Quote from the first line below through the line that contains "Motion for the", both included, and leave the pictures out.

### DATA PROVIDED

== == ==

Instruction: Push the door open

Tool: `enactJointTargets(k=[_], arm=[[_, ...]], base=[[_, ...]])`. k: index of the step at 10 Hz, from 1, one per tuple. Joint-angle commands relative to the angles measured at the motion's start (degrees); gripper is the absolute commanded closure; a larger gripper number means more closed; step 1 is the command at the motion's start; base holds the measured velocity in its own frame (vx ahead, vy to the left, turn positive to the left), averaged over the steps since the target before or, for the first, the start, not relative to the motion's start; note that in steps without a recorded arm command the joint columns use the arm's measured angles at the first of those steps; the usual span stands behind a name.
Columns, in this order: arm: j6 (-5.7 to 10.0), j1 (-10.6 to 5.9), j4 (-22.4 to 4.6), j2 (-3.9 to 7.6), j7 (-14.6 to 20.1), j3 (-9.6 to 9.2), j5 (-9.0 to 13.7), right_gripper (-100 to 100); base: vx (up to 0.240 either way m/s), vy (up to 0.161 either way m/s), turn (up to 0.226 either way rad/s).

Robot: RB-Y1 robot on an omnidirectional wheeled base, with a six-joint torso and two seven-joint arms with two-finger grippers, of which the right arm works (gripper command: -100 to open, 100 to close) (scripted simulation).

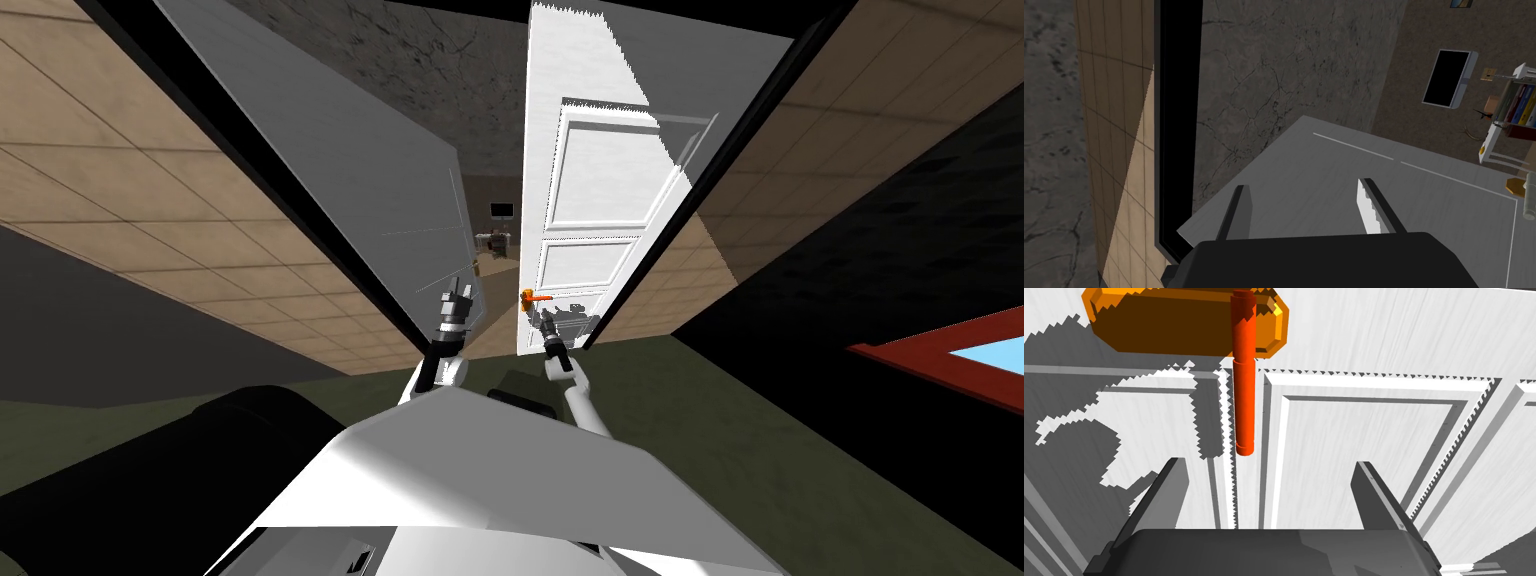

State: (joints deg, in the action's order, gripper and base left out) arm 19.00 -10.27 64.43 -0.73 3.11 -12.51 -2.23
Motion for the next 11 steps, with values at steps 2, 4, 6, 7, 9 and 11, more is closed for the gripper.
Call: enactJointTargets(k=[2,4,6,7,9,11], arm=[[-0.59,-1.75,-3.33,-0.93,0.31,-0.69,-0.14,-100],[-0.94,-1.91,-3.29,-1.0,0.35,-0.8,-0.15,-100],[-0.78,-2.11,-3.79,1.31,0.35,-0.52,-0.09,-100],[-0.66,-2.19,-3.99,1.81,0.32,-0.38,-0.06,-100],[-0.4,-2.36,-4.44,1.99,0.26,-0.06,0.0,-100],[-0.16,-2.52,-4.85,1.05,0.2,0.24,0.06,-100]], base=[[0.097,-0.105,0.051],[0.079,-0.076,0.028],[0.129,0.026,0.023],[0.163,0.058,0.017],[0.198,0.073,0.022],[0.212,0.053,0.024]])
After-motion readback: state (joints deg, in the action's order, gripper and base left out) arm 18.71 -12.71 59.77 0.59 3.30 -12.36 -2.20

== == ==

### OUTPUT
Instruction: Push the door open

Tool: `enactJointTargets(k=[_], arm=[[_, ...]], base=[[_, ...]])`. k: index of the step at 10 Hz, from 1, one per tuple. Joint-angle commands relative to the angles measured at the motion's start (degrees); gripper is the absolute commanded closure; a larger gripper number means more closed; step 1 is the command at the motion's start; base holds the measured velocity in its own frame (vx ahead, vy to the left, turn positive to the left), averaged over the steps since the target before or, for the first, the start, not relative to the motion's start; note that in steps without a recorded arm command the joint columns use the arm's measured angles at the first of those steps; the usual span stands behind a name.
Columns, in this order: arm: j6 (-5.7 to 10.0), j1 (-10.6 to 5.9), j4 (-22.4 to 4.6), j2 (-3.9 to 7.6), j7 (-14.6 to 20.1), j3 (-9.6 to 9.2), j5 (-9.0 to 13.7), right_gripper (-100 to 100); base: vx (up to 0.240 either way m/s), vy (up to 0.161 either way m/s), turn (up to 0.226 either way rad/s).

Robot: RB-Y1 robot on an omnidirectional wheeled base, with a six-joint torso and two seven-joint arms with two-finger grippers, of which the right arm works (gripper command: -100 to open, 100 to close) (scripted simulation).


State: (joints deg, in the action's order, gripper and base left out) arm 19.00 -10.27 64.43 -0.73 3.11 -12.51 -2.23
Motion for the next 11 steps, with values at steps 2, 4, 6, 7, 9 and 11, more is closed for the gripper.

Now the exercise is finished.